クラッチハブを取り外し、クラッチアウターを締め付けるボルトを抜き取るとクラッチアウターが外れる。クラッチアウターの陰に隠れているのが大型のオイルシールだ。このオイルシールリップにダメージがあると、クラッチ室内がギヤオイルで汚れた状態になっている。今回は乾燥し、フリクションディスクの粉塵でまみれていた。復元前にはオイルシールにダメージを与えないようクラッチ室内を徹底的にクリーンナップしておこう。
- ポイント1・乾式モデルを所有しているのなら、コンディション維持のためにも定期的に分解して内部を点検洗浄しておこう
- ポイント2・長年所有する気持ちがあるのなら、消耗品のオイルシールやガスケットはスペアパーツを購入しておこう。販売中止後では遅い!!

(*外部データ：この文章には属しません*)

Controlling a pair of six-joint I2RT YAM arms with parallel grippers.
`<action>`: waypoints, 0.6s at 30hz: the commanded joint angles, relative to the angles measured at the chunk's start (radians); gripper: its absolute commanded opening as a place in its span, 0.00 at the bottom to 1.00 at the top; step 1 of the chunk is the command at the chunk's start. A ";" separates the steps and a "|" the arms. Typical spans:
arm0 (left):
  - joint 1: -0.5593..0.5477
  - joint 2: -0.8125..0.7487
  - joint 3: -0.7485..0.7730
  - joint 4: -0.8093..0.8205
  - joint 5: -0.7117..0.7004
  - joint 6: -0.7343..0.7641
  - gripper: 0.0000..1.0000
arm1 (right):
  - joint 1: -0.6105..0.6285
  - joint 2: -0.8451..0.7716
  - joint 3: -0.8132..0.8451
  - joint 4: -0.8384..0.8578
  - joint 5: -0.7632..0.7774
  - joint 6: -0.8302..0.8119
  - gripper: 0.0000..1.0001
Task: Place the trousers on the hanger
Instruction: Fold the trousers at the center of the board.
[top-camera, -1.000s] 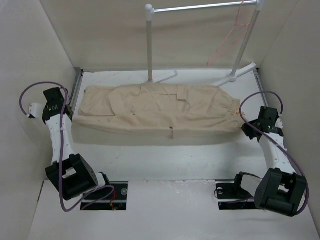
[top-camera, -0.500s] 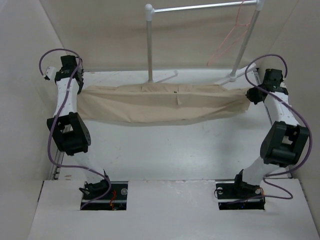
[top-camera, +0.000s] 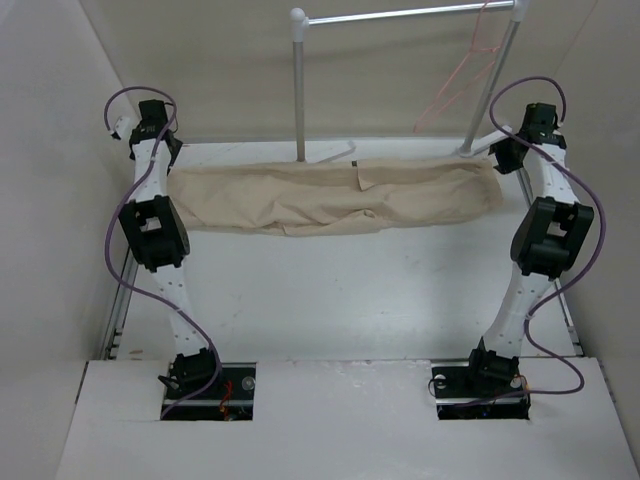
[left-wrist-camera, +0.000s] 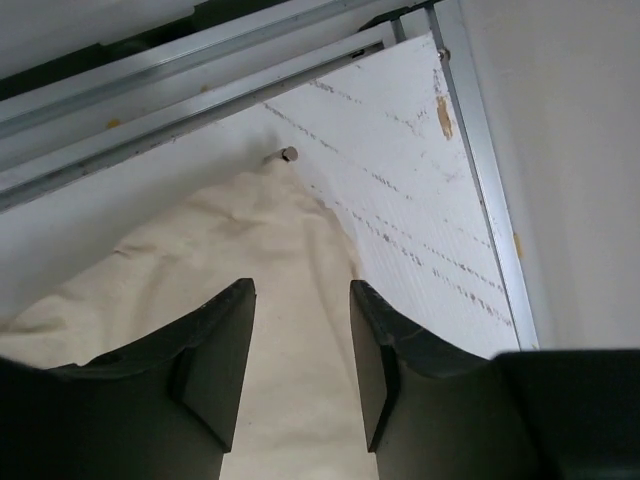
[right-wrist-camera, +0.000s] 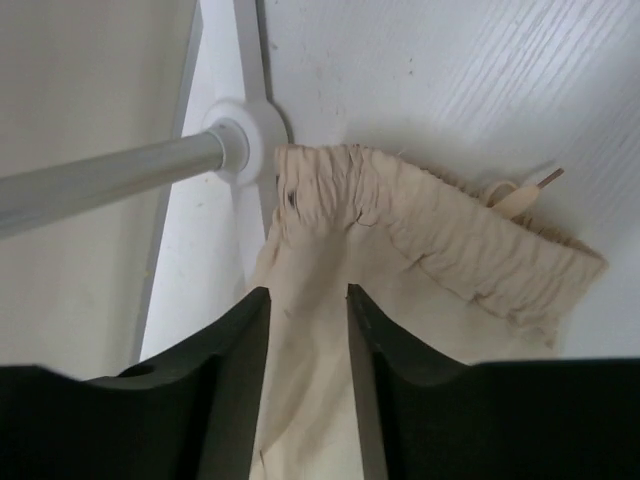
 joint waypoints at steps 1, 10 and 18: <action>0.012 -0.063 0.044 0.105 0.022 0.069 0.47 | 0.007 -0.022 0.072 -0.006 0.038 -0.014 0.47; 0.055 -0.557 -0.762 0.242 0.078 -0.019 0.51 | 0.071 -0.406 -0.504 0.244 0.035 -0.083 0.20; 0.111 -0.640 -1.178 0.493 0.271 -0.128 0.55 | 0.041 -0.532 -0.844 0.384 -0.021 -0.071 0.31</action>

密閉されたクラッチカバーの中で(ギヤオイルによって潤滑されている)、駆動力の断続を行っているのが、湿式クラッチシステムである。一方、湿式とは異なり、外気に触れながら稼働しているのが、湿式クラッチシステムの特徴である。クラッチを握ったときに、シャラシャラシャラ~♪といったサウンドが聞えてくるのが乾式クラッチの特徴だ。湿式クラッチにもメカノイズはあるが、ギヤオイルで常時潤滑されているのと密閉されたクラッチカバーによって、そのノイズは大きく響かない。そんなサウンド、ではなくノイズが特徴の乾式クラッチだが、ここでは、メンテナンス性が良い、乾式クラッチの長所を生かした分解メンテナンスにトライしてみよう。

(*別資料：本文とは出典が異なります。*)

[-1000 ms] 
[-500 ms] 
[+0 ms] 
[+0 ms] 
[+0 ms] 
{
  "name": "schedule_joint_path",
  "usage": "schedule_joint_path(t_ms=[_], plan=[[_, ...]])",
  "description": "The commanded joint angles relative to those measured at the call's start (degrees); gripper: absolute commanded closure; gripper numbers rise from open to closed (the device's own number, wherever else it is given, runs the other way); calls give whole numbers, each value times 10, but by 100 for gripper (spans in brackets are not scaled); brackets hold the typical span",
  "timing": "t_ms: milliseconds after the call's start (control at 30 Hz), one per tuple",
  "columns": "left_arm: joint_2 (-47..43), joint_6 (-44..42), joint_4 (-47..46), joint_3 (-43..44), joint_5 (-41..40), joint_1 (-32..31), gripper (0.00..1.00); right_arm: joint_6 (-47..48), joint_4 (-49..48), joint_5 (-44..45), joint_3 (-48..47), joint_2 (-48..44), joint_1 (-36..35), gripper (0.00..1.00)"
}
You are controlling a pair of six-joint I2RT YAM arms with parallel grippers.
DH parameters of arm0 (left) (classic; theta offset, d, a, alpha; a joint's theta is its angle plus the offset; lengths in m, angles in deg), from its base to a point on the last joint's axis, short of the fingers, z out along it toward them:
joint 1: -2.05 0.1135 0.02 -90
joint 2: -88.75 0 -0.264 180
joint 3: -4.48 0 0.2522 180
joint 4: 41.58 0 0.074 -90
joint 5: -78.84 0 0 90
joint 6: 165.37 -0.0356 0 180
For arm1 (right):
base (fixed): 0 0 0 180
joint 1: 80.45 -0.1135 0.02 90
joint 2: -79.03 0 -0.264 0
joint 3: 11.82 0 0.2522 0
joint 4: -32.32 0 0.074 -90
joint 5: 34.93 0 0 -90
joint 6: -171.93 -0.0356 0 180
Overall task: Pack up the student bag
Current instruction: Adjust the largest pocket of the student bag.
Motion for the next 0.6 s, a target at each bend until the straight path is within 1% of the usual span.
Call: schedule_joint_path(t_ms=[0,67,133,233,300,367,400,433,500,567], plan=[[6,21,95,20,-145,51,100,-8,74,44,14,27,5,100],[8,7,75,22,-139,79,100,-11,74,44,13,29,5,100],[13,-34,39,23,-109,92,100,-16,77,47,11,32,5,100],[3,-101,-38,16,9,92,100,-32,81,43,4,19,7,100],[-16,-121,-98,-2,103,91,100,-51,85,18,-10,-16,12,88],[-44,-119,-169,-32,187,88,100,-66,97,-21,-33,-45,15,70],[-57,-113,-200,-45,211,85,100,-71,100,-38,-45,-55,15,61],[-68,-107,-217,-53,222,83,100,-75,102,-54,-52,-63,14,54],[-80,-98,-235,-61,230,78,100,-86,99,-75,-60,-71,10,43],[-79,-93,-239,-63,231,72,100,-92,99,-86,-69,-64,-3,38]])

レース用のベース車かつホモロゲーションモデルのため、乾式クラッチが装備されたスポーツプロダクション仕様。最高性能を発揮するには、日頃からの点検やメンテナンスが極めて重要である。レースユースなら、練習走行後やレース前に分解メンテナンスを行うと思うが、日常のストリートユースとなると、乗りっぱなしにしているユーザーが圧倒的に多いはず。モデルの性格を正しく理解し、定期的にメンテナンスしなくては、本来の性能を発揮できことを肝に銘じたい。そればかりか、大切な部品のライフが短くなってしまうこともあるので、尚更、要注意である。
分解時に注意すべきは、クラッチアウターの凹溝とクラッチハブの凸凹溝のコンディションを目視確認することである。湿式クラッチの場合は、ギヤオイルによる潤滑や油膜が干渉を和らげる働きをするので、同じ距離を走ったエンジン部品同士を比較しても、明らかに乾式クラッチ仕様の方が「明確な打痕」が残っている。愛車を末永く乗り続けたいのなら、クラッチフリクションディスクやクラッチプレート、クラッチスプリングのスペアパーツ確保だけではなく、クラッチハブやクラッチアウターのスペアパーツも確保しておきたいものだ。
また、クラッチアウターを取り外した時には、その裏側にある大型オイルシールのコンディションを確認しておこう。簡単にオイル漏れを起こさない部品だが、乾式クラッチ室内にギヤオイルが侵入すると、クラッチディスクはすぐに滑り症状を起こしてしまうのだ。仮に、オイルシール周辺が湿っていて、油汚れで真っ黒な時には、オイルシール交換も必要になる。そんなこともあるため、末永く愛車を楽しみたいのなら、スペアのオイルシールも確保しておきたいものだ。